Please report every line in the material below where the word "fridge" is found.
★ ★ ★ ★ ★
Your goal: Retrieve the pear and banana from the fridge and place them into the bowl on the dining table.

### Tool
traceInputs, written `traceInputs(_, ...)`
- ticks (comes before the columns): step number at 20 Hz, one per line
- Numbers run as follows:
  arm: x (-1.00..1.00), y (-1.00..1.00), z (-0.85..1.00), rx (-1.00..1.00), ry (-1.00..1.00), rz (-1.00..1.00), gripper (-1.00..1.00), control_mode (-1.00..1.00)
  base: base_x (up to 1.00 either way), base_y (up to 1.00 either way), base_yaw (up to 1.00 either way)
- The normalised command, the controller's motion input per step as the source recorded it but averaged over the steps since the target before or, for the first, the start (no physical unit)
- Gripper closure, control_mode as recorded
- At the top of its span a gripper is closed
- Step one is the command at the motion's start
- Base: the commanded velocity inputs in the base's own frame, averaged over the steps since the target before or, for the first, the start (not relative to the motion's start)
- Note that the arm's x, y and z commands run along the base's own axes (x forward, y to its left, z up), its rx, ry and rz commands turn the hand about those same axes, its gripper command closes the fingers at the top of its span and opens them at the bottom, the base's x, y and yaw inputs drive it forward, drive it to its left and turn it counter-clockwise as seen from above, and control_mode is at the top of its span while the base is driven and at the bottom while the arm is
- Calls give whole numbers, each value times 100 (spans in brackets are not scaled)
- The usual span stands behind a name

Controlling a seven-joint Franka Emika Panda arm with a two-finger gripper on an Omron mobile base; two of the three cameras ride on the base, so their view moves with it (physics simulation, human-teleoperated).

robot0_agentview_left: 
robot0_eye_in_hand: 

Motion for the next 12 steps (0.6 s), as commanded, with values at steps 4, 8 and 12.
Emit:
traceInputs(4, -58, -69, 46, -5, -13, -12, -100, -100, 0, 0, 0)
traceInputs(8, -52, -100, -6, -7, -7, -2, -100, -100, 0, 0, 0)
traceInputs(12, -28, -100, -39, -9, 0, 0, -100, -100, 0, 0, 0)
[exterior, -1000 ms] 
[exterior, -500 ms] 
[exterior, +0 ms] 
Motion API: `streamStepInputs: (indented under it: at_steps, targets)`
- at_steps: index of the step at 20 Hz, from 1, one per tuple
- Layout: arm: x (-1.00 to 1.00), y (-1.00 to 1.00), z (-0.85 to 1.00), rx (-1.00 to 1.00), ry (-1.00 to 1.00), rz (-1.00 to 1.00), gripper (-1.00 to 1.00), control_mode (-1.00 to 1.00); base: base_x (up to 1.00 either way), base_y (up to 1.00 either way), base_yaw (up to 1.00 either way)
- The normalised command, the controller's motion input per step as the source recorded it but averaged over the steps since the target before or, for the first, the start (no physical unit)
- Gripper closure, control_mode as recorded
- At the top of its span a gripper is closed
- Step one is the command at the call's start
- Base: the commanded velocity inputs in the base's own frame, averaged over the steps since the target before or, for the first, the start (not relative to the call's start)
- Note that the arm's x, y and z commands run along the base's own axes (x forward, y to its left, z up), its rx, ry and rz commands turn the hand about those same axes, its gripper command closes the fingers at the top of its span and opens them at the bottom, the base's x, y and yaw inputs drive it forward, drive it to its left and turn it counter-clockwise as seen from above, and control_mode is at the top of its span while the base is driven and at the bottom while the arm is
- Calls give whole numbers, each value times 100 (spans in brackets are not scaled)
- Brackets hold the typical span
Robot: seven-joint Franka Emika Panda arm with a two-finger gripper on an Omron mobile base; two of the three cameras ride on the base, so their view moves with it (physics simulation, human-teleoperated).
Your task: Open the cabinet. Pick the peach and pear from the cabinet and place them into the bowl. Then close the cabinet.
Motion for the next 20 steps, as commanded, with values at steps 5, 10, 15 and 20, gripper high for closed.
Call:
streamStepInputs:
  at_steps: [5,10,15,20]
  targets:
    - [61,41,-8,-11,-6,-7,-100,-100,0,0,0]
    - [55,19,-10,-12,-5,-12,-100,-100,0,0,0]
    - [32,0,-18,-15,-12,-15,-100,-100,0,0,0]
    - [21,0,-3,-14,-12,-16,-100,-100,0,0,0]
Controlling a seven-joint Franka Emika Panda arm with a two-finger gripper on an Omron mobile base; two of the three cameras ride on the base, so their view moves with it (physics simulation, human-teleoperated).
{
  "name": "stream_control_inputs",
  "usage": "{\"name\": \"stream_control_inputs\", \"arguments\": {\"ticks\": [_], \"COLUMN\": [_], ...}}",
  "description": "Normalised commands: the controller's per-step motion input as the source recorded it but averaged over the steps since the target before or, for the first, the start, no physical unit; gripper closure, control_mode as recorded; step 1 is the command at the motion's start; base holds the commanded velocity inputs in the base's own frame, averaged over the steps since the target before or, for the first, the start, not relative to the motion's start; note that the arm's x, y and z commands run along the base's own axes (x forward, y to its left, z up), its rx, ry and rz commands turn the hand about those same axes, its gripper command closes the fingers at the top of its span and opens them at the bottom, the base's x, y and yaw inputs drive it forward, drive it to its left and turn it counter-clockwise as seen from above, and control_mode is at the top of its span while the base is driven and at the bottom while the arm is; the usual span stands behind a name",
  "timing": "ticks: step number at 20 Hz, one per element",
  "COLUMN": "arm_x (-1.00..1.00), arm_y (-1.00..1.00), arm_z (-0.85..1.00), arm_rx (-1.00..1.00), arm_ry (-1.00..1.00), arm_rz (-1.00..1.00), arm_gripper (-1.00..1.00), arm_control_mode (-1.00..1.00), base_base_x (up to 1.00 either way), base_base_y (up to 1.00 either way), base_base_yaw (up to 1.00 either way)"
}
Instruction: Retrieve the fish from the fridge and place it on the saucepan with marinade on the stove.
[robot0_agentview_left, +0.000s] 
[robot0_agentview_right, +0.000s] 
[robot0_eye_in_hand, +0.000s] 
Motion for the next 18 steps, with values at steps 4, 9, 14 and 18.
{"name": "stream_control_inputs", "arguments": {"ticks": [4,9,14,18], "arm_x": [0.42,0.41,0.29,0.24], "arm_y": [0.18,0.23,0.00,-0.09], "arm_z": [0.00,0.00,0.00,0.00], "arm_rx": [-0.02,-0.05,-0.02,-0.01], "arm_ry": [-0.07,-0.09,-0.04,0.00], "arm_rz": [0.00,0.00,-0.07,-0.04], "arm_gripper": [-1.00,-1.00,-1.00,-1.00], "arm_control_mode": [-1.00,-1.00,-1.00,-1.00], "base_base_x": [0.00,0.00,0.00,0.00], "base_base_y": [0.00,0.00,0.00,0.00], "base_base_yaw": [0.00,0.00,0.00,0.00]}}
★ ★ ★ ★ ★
* [Result]:
Your goal: Retrieve the pear and banana from the fridge and place them into the bowl on the dining table.
Instruction: Retrieve the fish from the fridge and place it on the saucepan with marinade on the stove.

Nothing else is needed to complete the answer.